HOMOSEXUALS are twice as likely to have attempted suicide at some point in their lives, a new international study has found.
The recent British study published in the international BioMed Central (BMC) journal of Psychiatry shows that homosexuals were more prone to depression, substance abuse and suicidal behaviour than heterosexuals as a result of discrimination and rejection.
The findings supports evidence in South Africa that homosexuals — particularly Indian men — battle with depression and suicidal thoughts because they grapple to come to terms with their orientation.
Janine Shamos, spokesman for the South African Depression and Anxiety Group, said the organisation received numerous calls for help from the Indian community “who don’t know how to cope with their homosexuality”.
She described their silence about their homosexuality as a “Bollywood syndrome” where gay men may be confused by society with on-screen metrosexuals.
“Bollywood is very popular in terms of the image, dress and glamour and the culture around this makes it even more difficult to be gay. A lot of times people call in and say that they know that they are gay but were often brushed off by colleagues who insisted they were heterosexual and often compared them to Bollywood stars," Shamos said.
She added that the Indian community was one of the many in South Africa, still in denial about their homosexuality.
In an analysis of 25 past studies on sexual orientation and mental health, UK researchers found that gay, lesbian and bisexual adults were at least 50% more likely than heterosexuals to have a history of depression or an anxiety disorder.
They are also at risk of alcohol problems or other forms of substance abuse, and were more than twice as likely as heterosexuals to have attempted suicide at some point in their lives.
When Gauteng web designer, Naufal Khan, 27, recently decided to break his silence about his homosexuality he said he prepared himself “for the worst”.

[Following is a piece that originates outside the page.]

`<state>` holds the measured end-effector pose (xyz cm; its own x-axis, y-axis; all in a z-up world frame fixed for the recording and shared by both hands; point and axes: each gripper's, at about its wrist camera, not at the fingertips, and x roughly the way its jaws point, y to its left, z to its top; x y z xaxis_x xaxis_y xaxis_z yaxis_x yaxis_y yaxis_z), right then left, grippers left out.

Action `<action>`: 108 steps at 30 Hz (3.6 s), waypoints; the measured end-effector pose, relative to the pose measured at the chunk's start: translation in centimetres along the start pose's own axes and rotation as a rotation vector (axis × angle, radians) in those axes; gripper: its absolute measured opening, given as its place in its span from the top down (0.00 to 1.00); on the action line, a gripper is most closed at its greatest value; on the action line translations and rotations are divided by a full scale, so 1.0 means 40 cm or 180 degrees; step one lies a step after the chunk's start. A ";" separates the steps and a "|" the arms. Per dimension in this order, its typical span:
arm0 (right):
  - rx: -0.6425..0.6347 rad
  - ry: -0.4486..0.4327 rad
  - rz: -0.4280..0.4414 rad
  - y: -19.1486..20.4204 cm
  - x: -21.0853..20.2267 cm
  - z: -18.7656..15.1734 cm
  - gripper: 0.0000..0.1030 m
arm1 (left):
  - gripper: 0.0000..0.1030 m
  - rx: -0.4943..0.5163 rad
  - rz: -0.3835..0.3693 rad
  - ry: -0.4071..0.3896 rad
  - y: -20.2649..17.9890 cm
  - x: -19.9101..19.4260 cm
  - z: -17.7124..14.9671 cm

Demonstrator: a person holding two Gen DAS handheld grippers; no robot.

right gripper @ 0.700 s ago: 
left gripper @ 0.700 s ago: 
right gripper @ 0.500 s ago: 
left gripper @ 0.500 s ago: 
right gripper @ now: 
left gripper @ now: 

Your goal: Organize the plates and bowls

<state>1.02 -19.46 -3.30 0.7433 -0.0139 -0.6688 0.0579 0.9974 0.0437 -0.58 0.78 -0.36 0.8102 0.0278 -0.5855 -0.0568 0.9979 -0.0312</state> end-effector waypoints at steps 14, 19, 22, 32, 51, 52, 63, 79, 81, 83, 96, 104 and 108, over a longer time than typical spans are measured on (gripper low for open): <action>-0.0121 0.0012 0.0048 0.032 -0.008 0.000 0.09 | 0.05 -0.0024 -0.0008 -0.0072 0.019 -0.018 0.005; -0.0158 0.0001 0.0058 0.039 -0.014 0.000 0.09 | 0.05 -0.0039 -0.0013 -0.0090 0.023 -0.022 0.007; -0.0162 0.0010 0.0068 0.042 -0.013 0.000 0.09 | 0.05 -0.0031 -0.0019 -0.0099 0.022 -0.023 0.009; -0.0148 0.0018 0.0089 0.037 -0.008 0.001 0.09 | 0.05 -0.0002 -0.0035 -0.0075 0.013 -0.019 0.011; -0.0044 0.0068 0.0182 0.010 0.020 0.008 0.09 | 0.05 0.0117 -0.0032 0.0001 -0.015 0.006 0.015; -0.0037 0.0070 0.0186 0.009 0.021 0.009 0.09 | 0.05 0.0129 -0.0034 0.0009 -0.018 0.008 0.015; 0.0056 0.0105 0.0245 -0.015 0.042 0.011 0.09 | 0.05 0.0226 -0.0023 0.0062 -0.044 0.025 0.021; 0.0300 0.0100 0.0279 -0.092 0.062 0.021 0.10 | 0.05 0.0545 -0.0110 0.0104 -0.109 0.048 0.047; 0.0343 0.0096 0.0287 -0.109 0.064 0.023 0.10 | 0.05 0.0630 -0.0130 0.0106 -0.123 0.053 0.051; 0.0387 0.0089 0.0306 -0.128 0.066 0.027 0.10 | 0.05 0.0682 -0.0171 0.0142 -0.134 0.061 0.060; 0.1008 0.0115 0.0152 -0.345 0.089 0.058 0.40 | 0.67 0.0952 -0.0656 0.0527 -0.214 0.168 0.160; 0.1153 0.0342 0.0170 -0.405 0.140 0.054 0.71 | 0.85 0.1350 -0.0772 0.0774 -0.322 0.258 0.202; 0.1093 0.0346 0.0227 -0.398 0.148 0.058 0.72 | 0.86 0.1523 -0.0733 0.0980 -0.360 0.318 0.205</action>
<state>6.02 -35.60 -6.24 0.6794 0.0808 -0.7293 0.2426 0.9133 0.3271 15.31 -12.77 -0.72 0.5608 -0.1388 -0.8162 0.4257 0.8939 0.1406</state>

“With repressed emotions....., I felt suicidal. Indian homosexuals, are prone to experience depression. I’ve been through it and overcome the worst and have dealt with the rejection from family and friends,” said Khan.
He said his belief “in a higher power” and positive energy from people carried him out of his depression and suicidal feelings.
Chief research specialist at the Human Sciences Research Council’s Gender and Development Unit, Professor Vasu Reddy agreed with the study’s findings saying that sexual orientation was a “deeply private matter as a result of the social stigma”.
“To come out of the closet is to run the risk of being exposed, and ostracised by a very demeaning society. It’s a moment of vulnerability because you are usually faced with the risk of harassment by friends and family, public insult, rejection and sometimes even physical assault,” said Reddy.
He said the communities within which we live, placed restrictions on homosexuals because the normative values that are promoted relate to the heterosexual model of “ having a girlfriend, courting, marriage and having children”.
“This is the so-called ‘normalcy’ that society expects. Anything that goes against such a value is seen to be subversive. Homosexuality is therefore seen to be ‘anything’ but normal and these attitudes are propagated by our religions.”
However Reddy said the Indian generation of today was better exposed to public discussion about sexuality and identity that previous generations were reluctant to engage.
“I sense a shift in attitude in the way Indian parents and the community are engaging in issues of sexual identity today. That said, it is still in my opinion a community that is relentless in its homophobia, often because of the strong patriarchal values that run deep in this community.”